#### [Task goal]
State, as a bare number, how many lines below contain "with".

Data below below:

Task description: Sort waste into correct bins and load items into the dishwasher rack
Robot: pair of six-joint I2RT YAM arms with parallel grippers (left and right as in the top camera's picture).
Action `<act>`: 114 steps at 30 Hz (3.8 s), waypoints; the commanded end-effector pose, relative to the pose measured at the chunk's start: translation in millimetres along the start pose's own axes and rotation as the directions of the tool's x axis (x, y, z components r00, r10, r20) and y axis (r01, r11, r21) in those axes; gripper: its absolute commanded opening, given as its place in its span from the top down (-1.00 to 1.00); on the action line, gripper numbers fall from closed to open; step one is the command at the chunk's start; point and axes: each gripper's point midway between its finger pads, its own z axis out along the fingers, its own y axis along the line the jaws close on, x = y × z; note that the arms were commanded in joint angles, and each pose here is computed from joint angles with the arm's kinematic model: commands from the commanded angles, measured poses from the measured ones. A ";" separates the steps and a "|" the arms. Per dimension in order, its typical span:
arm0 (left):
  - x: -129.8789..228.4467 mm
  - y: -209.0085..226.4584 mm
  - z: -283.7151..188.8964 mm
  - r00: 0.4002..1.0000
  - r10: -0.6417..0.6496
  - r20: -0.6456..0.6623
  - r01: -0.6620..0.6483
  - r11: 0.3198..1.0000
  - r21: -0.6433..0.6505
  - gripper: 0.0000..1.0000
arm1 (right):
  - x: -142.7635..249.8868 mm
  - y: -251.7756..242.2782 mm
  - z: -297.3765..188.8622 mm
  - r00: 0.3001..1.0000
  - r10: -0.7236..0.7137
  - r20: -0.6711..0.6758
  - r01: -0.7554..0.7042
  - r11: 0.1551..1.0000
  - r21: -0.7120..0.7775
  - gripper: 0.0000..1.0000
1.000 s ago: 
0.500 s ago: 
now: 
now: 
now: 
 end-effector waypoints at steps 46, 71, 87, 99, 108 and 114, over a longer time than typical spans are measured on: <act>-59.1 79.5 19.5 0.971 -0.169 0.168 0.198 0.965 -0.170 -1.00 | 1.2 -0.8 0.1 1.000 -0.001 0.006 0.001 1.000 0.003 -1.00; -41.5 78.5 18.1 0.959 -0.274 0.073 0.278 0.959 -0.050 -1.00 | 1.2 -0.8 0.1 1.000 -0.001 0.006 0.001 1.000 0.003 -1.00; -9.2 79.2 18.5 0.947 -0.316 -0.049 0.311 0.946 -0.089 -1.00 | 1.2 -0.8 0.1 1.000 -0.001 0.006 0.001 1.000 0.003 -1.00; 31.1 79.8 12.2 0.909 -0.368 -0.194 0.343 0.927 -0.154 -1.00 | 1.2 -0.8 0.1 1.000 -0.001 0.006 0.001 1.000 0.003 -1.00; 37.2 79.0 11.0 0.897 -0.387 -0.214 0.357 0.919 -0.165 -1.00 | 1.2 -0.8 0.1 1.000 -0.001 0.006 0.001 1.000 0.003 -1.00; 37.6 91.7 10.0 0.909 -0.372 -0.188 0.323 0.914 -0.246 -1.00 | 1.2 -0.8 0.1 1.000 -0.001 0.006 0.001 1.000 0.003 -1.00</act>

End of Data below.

#### [Output of the task]
2